**Aim of the task:** Please give all of the data again, character for character, and drop the pictures.
━━ Data below ━━
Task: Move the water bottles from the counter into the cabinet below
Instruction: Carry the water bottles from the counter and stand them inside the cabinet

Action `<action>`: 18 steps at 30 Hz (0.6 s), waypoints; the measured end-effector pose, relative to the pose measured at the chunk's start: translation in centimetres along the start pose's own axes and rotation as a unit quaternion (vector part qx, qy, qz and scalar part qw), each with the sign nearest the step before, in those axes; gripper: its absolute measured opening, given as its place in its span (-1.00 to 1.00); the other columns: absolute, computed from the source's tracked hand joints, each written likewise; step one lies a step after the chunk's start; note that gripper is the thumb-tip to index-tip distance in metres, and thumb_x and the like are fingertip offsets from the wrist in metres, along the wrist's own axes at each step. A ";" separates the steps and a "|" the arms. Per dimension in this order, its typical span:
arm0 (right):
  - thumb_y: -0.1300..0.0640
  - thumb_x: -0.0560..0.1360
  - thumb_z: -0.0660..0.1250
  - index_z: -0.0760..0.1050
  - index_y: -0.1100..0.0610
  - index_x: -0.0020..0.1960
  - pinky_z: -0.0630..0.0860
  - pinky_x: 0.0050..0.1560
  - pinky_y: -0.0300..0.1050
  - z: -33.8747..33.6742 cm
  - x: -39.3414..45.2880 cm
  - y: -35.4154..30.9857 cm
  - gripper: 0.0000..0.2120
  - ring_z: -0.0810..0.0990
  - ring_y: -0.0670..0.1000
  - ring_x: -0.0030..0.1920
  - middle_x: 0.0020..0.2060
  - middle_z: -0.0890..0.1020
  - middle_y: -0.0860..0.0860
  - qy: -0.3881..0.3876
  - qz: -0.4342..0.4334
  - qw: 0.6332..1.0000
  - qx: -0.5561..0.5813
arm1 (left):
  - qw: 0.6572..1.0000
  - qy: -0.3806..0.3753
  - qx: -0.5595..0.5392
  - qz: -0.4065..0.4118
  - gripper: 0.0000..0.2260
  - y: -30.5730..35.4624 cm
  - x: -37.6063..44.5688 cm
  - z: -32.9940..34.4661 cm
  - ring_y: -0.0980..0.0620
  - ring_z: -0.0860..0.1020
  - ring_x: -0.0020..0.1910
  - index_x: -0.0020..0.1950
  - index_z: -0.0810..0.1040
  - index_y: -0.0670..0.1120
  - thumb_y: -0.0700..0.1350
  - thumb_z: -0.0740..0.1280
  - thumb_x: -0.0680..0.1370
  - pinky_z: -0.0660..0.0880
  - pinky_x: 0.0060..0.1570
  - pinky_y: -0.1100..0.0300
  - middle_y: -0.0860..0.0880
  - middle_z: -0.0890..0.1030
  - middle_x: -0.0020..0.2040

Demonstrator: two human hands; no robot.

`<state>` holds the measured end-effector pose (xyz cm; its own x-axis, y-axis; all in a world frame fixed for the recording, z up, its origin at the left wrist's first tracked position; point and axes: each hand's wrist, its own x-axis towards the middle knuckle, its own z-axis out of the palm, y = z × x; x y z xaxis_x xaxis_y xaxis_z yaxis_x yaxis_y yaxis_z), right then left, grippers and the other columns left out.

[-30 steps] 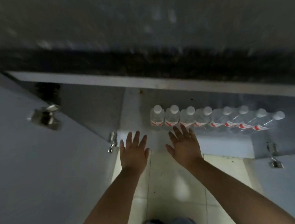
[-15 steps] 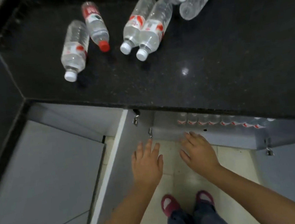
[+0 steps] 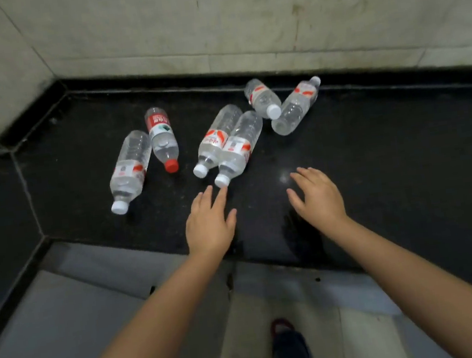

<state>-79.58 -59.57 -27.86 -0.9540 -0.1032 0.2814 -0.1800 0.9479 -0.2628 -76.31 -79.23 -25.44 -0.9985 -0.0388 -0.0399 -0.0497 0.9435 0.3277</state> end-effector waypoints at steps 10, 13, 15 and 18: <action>0.07 0.50 0.34 0.25 0.08 0.44 0.43 0.25 0.05 1.4 18.2 1.9 -0.44 0.30 0.16 0.39 0.41 0.28 0.17 -0.105 0.018 0.994 0.012 | 0.990 -0.134 0.044 -0.022 -0.34 0.1 12.5 0.1 -0.05 0.31 0.41 0.53 0.03 0.07 0.12 0.27 0.52 0.42 0.29 0.03 -0.04 0.31 0.44; 0.15 0.52 0.32 0.37 0.12 0.35 0.48 0.13 0.03 3.0 19.8 2.1 -0.58 0.34 0.16 0.30 0.30 0.31 0.20 -0.094 0.014 0.995 0.017 | 0.987 -0.154 0.023 -0.033 -0.33 -0.7 12.0 1.5 -0.04 0.41 0.28 0.53 -0.12 0.14 0.11 0.23 0.56 0.47 0.20 0.07 -0.09 0.42 0.29; 0.21 0.51 0.32 0.46 0.21 0.23 0.50 -0.01 0.03 3.8 20.4 2.3 -0.70 0.42 0.20 0.15 0.18 0.39 0.24 -0.044 0.001 0.998 0.036 | 0.989 -0.143 -0.003 -0.040 -0.33 -1.0 11.9 1.9 -0.04 0.44 0.23 0.52 -0.14 0.15 0.06 0.23 0.57 0.45 0.18 0.10 -0.11 0.45 0.24; 0.30 0.47 0.34 0.53 0.32 0.11 0.56 -0.07 0.08 4.3 20.5 2.4 -0.78 0.48 0.27 0.00 0.07 0.45 0.32 -0.013 -0.022 0.998 0.063 | 0.989 -0.112 -0.074 -0.056 -0.37 -0.4 11.5 2.4 -0.05 0.45 0.21 0.53 -0.02 0.08 -0.05 0.26 0.57 0.43 0.20 0.12 -0.12 0.39 0.27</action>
<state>-100.64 -60.70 -26.72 -0.9502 -0.1524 0.2718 -0.2483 0.8972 -0.3651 -87.73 -79.25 -28.34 -0.9570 -0.0504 -0.2857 -0.1786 0.8783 0.4435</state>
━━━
**Solution below:**
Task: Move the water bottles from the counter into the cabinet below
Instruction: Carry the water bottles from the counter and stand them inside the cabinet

Action `<action>`: 18 steps at 30 Hz (0.6 s), waypoints; the measured end-effector pose, relative to the pose measured at the chunk's start: translation in centimetres along the start pose's own axes and rotation as a unit quaternion (vector part qx, qy, qz and scalar part qw), each with the sign nearest the step before, in those axes; gripper: its absolute measured opening, given as its place in its span (-1.00 to 1.00); the other columns: absolute, computed from the source's tracked hand joints, each written likewise; step one lies a step after the chunk's start; note that gripper is the thumb-tip to index-tip distance in metres, and thumb_x and the like are fingertip offsets from the wrist in metres, along the wrist's own axes at each step. A ";" separates the steps and a "|" the arms. Per dimension in this order, its typical span:
arm0 (right):
  - thumb_y: -0.1300..0.0640
  - thumb_x: -0.0560..0.1360
  - thumb_z: -0.0660..0.1250
  - index_z: -0.0760..0.1050
  - index_y: -0.1100..0.0610
  - index_x: -0.0020..0.1960
  - pinky_z: -0.0630..0.0860
  - pinky_x: 0.0050..0.1560
  - pinky_y: -0.0300..0.1050
  - z: -33.8747..33.6742 cm
  - x: -39.3414..45.2880 cm
  - y: -35.4154..30.9857 cm
  - gripper: 0.0000..0.2120
  - ring_z: -0.0810..0.0990
  - ring_y: -0.0670..0.1000
  - ring_x: -0.0030..0.1920
  - middle_x: 0.0020..0.2060
  - middle_z: -0.0890..0.1020
  - middle_y: -0.0860..0.0860
  - qy: -0.3881..0.3876
  - qz: -0.4342..0.4334
  - qw: 0.6332..1.0000
  - qx: -0.5561..0.5813
arm1 (left):
  - qw: 0.6572..1.0000
  - qy: -0.3806..0.3753
  - qx: -0.5595..0.5392
  - qz: -0.4065..0.4118
  - gripper: 0.0000..0.2260
  - y: -30.5730..35.4624 cm
  - x: -37.6063..44.5688 cm
  - z: -32.9940..34.4661 cm
  - ring_y: -0.0980..0.0620
  - ring_z: -0.0860..0.1020
  - ring_x: -0.0020..0.1910
  - index_x: -0.0020..0.1950
  - index_z: -0.0810..0.1040
  - index_y: -0.0670..0.1120
  - thumb_y: -0.0700..0.1350
  - thumb_z: -0.0740..0.1280
  - thumb_x: -0.0680..0.1370
  - pinky_z: -0.0660..0.0880
  - pinky_x: 0.0060..0.1570
  - pinky_y: -0.1100..0.0300
  - middle_y: -0.0860..0.0880
  - middle_z: -0.0890..0.1030
  - middle_x: -0.0020..0.2040

Demonstrator: two human hands; no robot.

`<state>` holds the measured end-effector pose (xyz cm; its own x-axis, y-axis; all in a world frame fixed for the recording, z up, its origin at the left wrist's first tracked position; point and axes: each hand's wrist, its own x-axis towards the middle knuckle, its own z-axis out of the palm, y = z × x; x y z xaxis_x xaxis_y xaxis_z yaxis_x yaxis_y yaxis_z), right then left, grippers and the other columns left out.

[-30 steps] 
[-15 steps] 
[+0 steps] 

<state>-79.58 -59.57 -27.86 -0.9540 -0.1032 0.2814 -0.1800 0.9479 -0.2628 -76.31 -79.23 -25.44 -0.9985 -0.0388 -0.0399 -0.0497 0.9435 0.3277</state> end-effector waypoints at steps 10, 13, 15 and 18: <action>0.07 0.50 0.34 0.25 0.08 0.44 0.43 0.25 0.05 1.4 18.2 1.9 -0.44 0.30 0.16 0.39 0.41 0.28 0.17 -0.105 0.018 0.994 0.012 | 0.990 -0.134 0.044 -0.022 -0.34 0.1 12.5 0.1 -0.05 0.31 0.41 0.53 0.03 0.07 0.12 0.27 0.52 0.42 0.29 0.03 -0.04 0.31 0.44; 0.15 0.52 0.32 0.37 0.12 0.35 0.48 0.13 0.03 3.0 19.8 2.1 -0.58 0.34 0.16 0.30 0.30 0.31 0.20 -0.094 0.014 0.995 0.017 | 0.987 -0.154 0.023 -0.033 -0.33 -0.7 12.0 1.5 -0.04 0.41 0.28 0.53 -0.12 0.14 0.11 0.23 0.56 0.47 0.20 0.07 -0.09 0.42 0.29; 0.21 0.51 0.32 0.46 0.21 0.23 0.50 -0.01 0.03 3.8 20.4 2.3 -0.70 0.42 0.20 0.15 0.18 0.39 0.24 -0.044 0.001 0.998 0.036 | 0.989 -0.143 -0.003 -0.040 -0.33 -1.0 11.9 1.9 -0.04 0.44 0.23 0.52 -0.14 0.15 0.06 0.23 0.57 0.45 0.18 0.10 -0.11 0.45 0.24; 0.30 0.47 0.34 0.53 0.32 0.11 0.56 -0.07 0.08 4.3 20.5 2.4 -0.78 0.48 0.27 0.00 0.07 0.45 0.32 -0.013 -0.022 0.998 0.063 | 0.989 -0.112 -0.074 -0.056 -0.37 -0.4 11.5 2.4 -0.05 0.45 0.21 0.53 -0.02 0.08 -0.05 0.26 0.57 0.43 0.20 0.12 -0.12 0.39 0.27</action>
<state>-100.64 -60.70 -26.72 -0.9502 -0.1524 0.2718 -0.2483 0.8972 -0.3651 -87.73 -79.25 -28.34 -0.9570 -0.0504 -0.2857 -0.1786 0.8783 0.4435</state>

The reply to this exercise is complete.